* [What the task requires]:
Examine each line of the listing below. Copy those in which the string "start" appears.

++++++++++

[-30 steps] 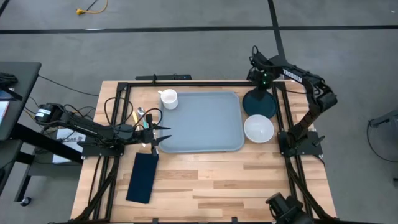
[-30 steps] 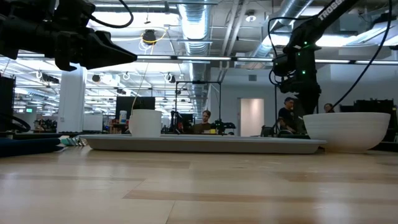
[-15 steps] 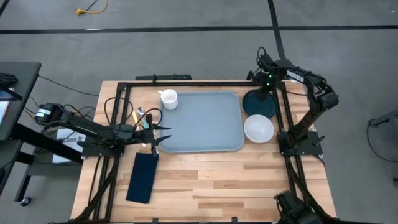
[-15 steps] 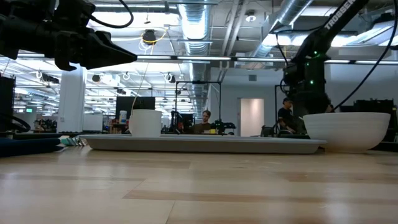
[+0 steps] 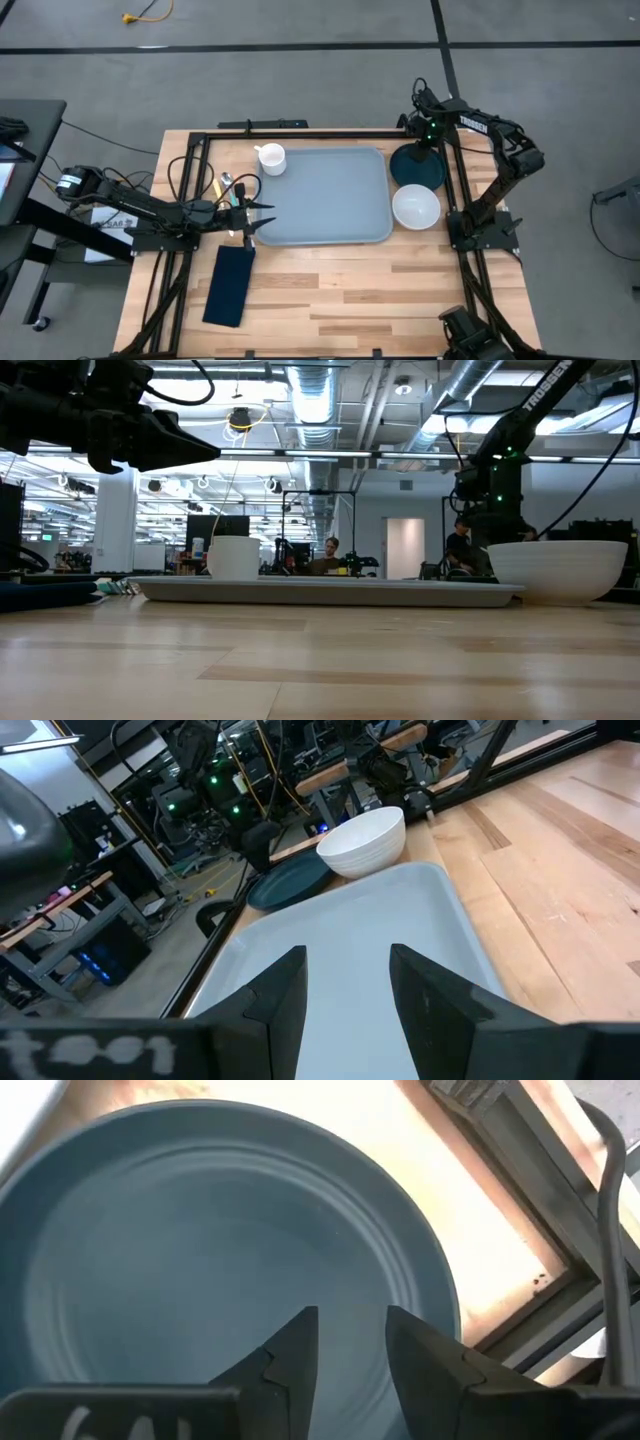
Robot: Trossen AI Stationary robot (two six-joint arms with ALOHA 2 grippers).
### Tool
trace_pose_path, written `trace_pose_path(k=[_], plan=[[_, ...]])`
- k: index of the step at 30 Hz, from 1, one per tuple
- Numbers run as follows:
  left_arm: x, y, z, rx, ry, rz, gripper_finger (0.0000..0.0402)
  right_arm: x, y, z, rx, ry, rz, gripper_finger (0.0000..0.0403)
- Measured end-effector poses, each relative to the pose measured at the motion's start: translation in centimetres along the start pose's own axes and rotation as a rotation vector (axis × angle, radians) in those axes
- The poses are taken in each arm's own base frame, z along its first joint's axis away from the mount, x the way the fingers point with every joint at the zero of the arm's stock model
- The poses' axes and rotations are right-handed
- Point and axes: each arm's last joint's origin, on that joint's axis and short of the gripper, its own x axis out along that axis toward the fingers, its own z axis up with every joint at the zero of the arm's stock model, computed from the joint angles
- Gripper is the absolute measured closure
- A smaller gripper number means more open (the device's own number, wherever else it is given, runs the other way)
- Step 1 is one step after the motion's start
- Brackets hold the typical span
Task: Set up tray
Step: Put the black plate on the gray tray to the bottom right of the white mug
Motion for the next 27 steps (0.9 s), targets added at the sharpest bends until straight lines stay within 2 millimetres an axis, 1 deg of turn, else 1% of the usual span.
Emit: trace_pose_path(k=[3, 9, 11, 14, 18, 23, 27], plan=[[0.0, 0.0, 0.0, 0.000, 0.000, 0.000, 0.0266, 0.5, -0.1, 0.1, 0.000, 0.017, -0.007, 0.0290], [0.0, 0.0, 0.0, -0.004, 0.001, 0.000, 0.0266, 2.8, -0.2, 0.5, -0.038, 0.094, 0.020, 0.0290], [0.0, 0.0, 0.0, -0.004, 0.000, 0.000, 0.0266, 3.2, -0.1, 0.5, -0.049, 0.107, 0.027, 0.0290], [0.0, 0.0, 0.0, -0.004, 0.000, 0.000, 0.0266, 3.3, -0.1, 0.6, -0.051, 0.110, 0.028, 0.0290], [0.0, 0.0, 0.0, -0.004, 0.001, 0.001, 0.0266, 2.6, -0.1, 0.5, -0.051, 0.094, 0.020, 0.0290], [0.0, 0.0, 0.0, -0.004, 0.001, 0.000, 0.0266, 0.5, 0.1, 0.2, -0.031, 0.040, -0.025, 0.0290], [0.0, 0.0, 0.0, -0.004, 0.001, 0.001, 0.0266, -1.2, 0.7, 0.1, -0.037, -0.011, -0.080, 0.0290]])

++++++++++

* [Task solution]:
- Measured end-effector poses, each relative to the pose measured at the motion's start: translation in centimetres along the start pose's own axes and rotation as a rotation vector (axis × angle, radians) in those axes
- Step 1 is one step after the motion's start

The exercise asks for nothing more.